WORK INSTRUCTIONS » Each line of the listing must be transcribed exactly, except for the images, which should be excluded.

SUPPLIED INFORMATION »
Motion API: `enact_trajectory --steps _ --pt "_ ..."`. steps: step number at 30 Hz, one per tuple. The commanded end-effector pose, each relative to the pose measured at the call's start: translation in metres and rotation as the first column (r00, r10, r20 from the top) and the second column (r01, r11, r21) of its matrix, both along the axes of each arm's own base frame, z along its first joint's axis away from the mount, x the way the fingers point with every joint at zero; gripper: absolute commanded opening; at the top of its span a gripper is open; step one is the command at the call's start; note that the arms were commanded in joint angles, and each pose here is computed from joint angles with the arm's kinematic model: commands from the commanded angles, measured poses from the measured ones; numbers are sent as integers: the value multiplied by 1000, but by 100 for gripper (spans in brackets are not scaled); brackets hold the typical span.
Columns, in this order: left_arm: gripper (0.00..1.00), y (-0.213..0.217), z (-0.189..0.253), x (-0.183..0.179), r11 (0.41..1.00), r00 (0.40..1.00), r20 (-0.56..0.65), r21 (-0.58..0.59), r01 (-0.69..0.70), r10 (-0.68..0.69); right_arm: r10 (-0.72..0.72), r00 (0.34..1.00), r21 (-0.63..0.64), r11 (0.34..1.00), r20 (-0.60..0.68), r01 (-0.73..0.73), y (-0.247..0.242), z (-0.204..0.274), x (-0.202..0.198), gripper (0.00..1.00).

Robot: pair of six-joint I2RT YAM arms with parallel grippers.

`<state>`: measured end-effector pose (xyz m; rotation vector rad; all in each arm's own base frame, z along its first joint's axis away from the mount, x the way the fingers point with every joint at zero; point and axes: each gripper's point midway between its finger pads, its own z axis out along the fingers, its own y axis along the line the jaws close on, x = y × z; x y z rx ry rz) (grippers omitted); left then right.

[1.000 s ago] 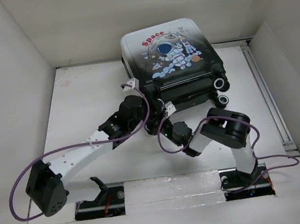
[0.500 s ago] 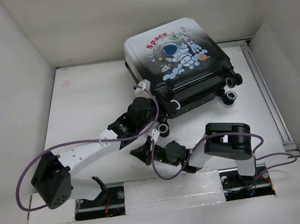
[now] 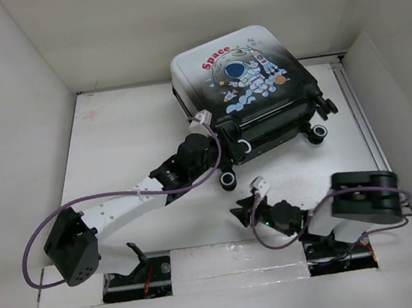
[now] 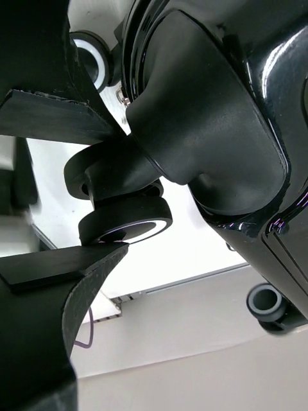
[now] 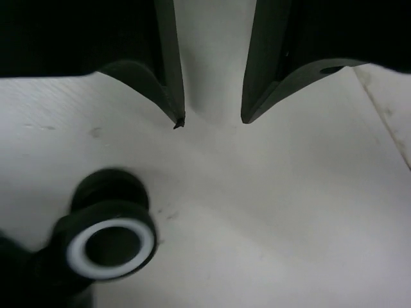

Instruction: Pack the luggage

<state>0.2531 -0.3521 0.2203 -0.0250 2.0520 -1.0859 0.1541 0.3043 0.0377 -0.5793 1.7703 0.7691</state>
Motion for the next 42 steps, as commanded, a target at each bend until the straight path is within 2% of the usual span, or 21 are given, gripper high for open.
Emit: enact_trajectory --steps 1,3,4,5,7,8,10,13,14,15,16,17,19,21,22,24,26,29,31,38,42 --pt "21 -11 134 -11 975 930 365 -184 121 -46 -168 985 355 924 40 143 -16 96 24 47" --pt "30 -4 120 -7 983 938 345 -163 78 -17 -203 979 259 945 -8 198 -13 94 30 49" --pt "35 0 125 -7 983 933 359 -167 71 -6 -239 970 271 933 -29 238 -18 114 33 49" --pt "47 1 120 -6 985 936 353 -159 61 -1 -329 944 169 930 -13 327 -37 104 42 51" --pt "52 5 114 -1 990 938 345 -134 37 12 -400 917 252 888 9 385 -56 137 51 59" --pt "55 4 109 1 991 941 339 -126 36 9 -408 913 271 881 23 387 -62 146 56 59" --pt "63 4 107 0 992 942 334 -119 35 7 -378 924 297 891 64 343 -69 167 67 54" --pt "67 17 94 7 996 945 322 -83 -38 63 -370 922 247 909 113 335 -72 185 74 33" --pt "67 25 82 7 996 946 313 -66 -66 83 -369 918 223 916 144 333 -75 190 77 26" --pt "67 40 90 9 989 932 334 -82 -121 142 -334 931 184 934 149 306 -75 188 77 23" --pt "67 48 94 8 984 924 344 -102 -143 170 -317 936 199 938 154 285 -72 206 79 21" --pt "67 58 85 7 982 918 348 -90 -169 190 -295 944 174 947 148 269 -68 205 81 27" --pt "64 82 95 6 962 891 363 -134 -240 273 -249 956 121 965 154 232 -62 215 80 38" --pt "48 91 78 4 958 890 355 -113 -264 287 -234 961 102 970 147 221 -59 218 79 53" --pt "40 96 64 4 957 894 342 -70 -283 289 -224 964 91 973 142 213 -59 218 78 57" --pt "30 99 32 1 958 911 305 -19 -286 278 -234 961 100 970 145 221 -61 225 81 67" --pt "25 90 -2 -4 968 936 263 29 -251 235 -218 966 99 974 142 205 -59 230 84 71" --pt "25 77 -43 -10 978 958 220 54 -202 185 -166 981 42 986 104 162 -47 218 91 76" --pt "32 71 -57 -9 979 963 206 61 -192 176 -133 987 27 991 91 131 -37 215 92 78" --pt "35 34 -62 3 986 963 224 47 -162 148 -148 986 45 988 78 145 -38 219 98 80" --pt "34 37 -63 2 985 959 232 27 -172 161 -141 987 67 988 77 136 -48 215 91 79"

SOLVED EXERCISE »
Motion API: `enact_trajectory --steps _ --pt "_ ..."`. steps: step number at 30 Hz, one per tuple. The commanded end-effector pose, each relative to the pose measured at the call's start: translation in metres and rotation as the first column (r00, r10, r20 from the top) and the second column (r01, r11, r21) of its matrix, both along the axes of each arm's own base frame, z along its first joint's axis away from the mount, x the way the fingers point with every joint at zero; gripper: absolute commanded opening; at the top of its span a gripper is open; step one is the command at the call's start; note that the arms were commanded in joint angles, and each pose here is computed from joint angles with the arm's kinematic model: commands from the commanded angles, measured poses from the measured ones; numbers are sent as integers: the value multiplied by 1000, but by 100 for gripper (spans in brackets are not scaled); brackets hold the typical span.
Columns, in this order: left_arm: gripper (0.00..1.00), y (-0.213..0.217), z (-0.189..0.253), x (-0.183..0.179), r11 (0.41..1.00), r00 (0.40..1.00), r20 (-0.56..0.65), r21 (-0.58..0.59), r01 (-0.69..0.70), r10 (-0.68..0.69); right_arm: r10 (-0.72..0.72), r00 (0.34..1.00), r21 (-0.63..0.64), r11 (0.34..1.00), r20 (-0.60..0.68), r01 (-0.73..0.73), y (-0.247..0.242), z (-0.204..0.274), x (-0.202..0.198), gripper (0.00..1.00).

Robot: pair of six-joint I2RT YAM arms with parallel grippers.

`<state>`: measured end-effector pose (xyz m; rotation vector rad; all in each arm's own base frame, z along its first joint's axis away from the mount, x the way the fingers point with every joint at zero; point and axes: each gripper's point midway between its finger pads, its own z axis out along the fingers, its own y axis along the line the jaws close on, x = y × z; x y z rx ry rz) (grippers omitted); left then right.

[1.000 s ago] 
[0.500 s ago] 
[now] 
[now] 
[now] 

Instruction: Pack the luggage

<state>0.2531 -0.3521 0.2203 -0.0250 2.0520 -1.0859 0.1541 0.3043 0.0377 -0.5793 1.7703 0.7691</state>
Motion for the next 42 steps, as commanded, a target at each bend until the straight path is within 2% of the usual span, or 21 are given, gripper high for open.
Emit: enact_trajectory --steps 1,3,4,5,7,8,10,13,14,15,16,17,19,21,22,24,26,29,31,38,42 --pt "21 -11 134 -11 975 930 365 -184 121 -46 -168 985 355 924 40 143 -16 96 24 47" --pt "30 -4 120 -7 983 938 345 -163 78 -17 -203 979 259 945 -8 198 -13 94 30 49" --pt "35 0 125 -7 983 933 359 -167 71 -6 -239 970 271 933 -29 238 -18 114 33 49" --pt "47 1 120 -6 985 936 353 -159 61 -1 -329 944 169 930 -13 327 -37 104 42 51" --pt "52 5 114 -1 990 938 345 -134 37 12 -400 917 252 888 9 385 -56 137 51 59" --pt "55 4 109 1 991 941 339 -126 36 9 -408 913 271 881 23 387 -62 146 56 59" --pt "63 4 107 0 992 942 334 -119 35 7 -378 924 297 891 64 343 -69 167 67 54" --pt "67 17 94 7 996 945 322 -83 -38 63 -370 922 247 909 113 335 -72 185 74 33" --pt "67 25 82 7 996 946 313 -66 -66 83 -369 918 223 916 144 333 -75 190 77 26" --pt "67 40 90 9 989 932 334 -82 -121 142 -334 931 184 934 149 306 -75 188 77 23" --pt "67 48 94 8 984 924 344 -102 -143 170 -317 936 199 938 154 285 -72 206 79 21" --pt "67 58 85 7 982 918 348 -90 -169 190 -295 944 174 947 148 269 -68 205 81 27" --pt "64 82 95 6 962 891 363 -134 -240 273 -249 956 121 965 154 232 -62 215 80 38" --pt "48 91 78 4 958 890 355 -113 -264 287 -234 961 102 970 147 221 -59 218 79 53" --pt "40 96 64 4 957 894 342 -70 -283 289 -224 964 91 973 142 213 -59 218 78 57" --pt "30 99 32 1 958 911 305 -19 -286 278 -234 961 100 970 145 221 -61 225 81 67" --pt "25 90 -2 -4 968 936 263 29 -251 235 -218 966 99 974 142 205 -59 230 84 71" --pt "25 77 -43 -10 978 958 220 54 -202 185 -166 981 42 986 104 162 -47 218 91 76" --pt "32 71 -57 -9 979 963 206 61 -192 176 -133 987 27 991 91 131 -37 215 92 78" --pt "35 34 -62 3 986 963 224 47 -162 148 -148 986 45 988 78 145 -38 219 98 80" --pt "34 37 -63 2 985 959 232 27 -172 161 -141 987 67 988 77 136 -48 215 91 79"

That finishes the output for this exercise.